* _DATA SHOWN_
=== Section Start ===

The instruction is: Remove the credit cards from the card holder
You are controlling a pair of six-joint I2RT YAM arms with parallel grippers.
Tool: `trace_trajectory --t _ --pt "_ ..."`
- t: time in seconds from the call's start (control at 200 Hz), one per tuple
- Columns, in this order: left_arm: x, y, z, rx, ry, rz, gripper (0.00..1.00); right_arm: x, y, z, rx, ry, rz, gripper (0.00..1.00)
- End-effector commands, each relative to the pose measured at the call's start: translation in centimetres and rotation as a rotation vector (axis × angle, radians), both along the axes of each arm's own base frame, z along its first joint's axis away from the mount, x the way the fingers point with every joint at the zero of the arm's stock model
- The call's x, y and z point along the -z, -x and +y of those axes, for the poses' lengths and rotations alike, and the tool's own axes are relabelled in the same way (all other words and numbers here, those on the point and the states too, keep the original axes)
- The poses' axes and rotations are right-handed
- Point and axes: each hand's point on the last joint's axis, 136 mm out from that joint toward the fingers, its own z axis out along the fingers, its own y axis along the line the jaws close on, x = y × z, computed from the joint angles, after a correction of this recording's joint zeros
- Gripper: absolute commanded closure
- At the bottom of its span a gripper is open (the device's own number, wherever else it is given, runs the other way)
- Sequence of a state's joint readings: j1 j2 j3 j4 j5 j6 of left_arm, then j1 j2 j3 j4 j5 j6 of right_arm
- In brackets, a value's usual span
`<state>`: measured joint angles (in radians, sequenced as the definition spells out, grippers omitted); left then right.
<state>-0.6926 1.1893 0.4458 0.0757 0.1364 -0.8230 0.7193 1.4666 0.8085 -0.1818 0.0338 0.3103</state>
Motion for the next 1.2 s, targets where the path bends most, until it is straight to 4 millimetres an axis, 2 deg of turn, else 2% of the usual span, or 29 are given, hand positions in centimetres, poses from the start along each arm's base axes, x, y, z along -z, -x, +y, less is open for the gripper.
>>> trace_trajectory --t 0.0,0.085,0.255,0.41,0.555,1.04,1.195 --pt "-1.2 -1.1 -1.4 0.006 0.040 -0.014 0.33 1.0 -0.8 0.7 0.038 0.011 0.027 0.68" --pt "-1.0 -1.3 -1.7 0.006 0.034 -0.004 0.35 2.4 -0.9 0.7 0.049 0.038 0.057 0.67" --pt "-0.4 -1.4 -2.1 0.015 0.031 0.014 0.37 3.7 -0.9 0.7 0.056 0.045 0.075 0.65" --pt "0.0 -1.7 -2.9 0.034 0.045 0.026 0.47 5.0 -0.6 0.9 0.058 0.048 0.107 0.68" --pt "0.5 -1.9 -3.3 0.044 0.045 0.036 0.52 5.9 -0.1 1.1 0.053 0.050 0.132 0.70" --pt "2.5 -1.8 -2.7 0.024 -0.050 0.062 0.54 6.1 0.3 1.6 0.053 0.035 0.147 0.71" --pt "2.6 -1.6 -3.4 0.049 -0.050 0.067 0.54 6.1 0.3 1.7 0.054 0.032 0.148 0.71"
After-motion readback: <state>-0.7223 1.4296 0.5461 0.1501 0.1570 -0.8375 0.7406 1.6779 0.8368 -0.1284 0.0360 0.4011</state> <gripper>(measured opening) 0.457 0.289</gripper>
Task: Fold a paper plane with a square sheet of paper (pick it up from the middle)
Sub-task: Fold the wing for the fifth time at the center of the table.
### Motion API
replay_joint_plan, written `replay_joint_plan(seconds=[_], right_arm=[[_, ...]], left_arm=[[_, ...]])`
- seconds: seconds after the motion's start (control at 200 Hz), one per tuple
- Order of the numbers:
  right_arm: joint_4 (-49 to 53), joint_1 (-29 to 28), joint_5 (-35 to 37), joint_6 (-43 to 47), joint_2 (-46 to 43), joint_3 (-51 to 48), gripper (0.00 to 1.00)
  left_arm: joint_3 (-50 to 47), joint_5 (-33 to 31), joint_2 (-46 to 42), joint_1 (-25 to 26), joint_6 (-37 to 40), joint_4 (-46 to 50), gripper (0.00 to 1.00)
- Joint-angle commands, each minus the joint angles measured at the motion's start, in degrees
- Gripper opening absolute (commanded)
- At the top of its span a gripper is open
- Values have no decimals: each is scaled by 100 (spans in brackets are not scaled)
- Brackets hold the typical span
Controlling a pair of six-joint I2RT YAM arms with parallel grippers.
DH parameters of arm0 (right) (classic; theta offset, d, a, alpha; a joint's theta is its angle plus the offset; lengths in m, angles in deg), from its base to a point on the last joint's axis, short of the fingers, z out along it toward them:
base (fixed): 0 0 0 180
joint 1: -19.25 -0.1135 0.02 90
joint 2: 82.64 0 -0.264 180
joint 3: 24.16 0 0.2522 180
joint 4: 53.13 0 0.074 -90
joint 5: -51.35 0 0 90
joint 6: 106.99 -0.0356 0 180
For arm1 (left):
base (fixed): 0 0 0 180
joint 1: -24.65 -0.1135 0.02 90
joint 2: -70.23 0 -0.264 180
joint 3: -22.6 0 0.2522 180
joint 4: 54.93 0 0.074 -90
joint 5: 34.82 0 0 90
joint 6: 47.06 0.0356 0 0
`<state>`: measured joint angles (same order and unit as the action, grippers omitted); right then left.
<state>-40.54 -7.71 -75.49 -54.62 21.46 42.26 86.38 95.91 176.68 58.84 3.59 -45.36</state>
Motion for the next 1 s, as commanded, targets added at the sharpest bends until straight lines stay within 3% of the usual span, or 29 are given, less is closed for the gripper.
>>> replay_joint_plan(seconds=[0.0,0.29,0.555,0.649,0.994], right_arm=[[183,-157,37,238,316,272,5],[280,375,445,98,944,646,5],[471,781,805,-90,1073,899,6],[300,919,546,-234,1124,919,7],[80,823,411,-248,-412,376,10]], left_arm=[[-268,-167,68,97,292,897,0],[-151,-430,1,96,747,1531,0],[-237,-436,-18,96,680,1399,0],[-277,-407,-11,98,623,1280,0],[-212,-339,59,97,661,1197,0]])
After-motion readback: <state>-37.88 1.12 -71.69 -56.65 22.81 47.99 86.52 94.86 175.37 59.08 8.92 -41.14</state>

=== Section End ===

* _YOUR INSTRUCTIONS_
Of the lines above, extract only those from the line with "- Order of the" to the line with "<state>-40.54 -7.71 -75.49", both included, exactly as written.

* _RESULT OF THIS EXERCISE_
- Order of the numbers:
  right_arm: joint_4 (-49 to 53), joint_1 (-29 to 28), joint_5 (-35 to 37), joint_6 (-43 to 47), joint_2 (-46 to 43), joint_3 (-51 to 48), gripper (0.00 to 1.00)
  left_arm: joint_3 (-50 to 47), joint_5 (-33 to 31), joint_2 (-46 to 42), joint_1 (-25 to 26), joint_6 (-37 to 40), joint_4 (-46 to 50), gripper (0.00 to 1.00)
- Joint-angle commands, each minus the joint angles measured at the motion's start, in degrees
- Gripper opening absolute (commanded)
- At the top of its span a gripper is open
- Values have no decimals: each is scaled by 100 (spans in brackets are not scaled)
- Brackets hold the typical span
Controlling a pair of six-joint I2RT YAM arms with parallel grippers.
DH parameters of arm0 (right) (classic; theta offset, d, a, alpha; a joint's theta is its angle plus the offset; lengths in m, angles in deg), from its base to a point on the last joint's axis, short of the fingers, z out along it toward them:
base (fixed): 0 0 0 180
joint 1: -19.25 -0.1135 0.02 90
joint 2: 82.64 0 -0.264 180
joint 3: 24.16 0 0.2522 180
joint 4: 53.13 0 0.074 -90
joint 5: -51.35 0 0 90
joint 6: 106.99 -0.0356 0 180
For arm1 (left):
base (fixed): 0 0 0 180
joint 1: -24.65 -0.1135 0.02 90
joint 2: -70.23 0 -0.264 180
joint 3: -22.6 0 0.2522 180
joint 4: 54.93 0 0.074 -90
joint 5: 34.82 0 0 90
joint 6: 47.06 0.0356 0 0
`<state>`: measured joint angles (same order and unit as the action, grippers omitted); right then left.
<state>-40.54 -7.71 -75.49 -54.62 21.46 42.26 86.38 95.91 176.68 58.84 3.59 -45.36</state>

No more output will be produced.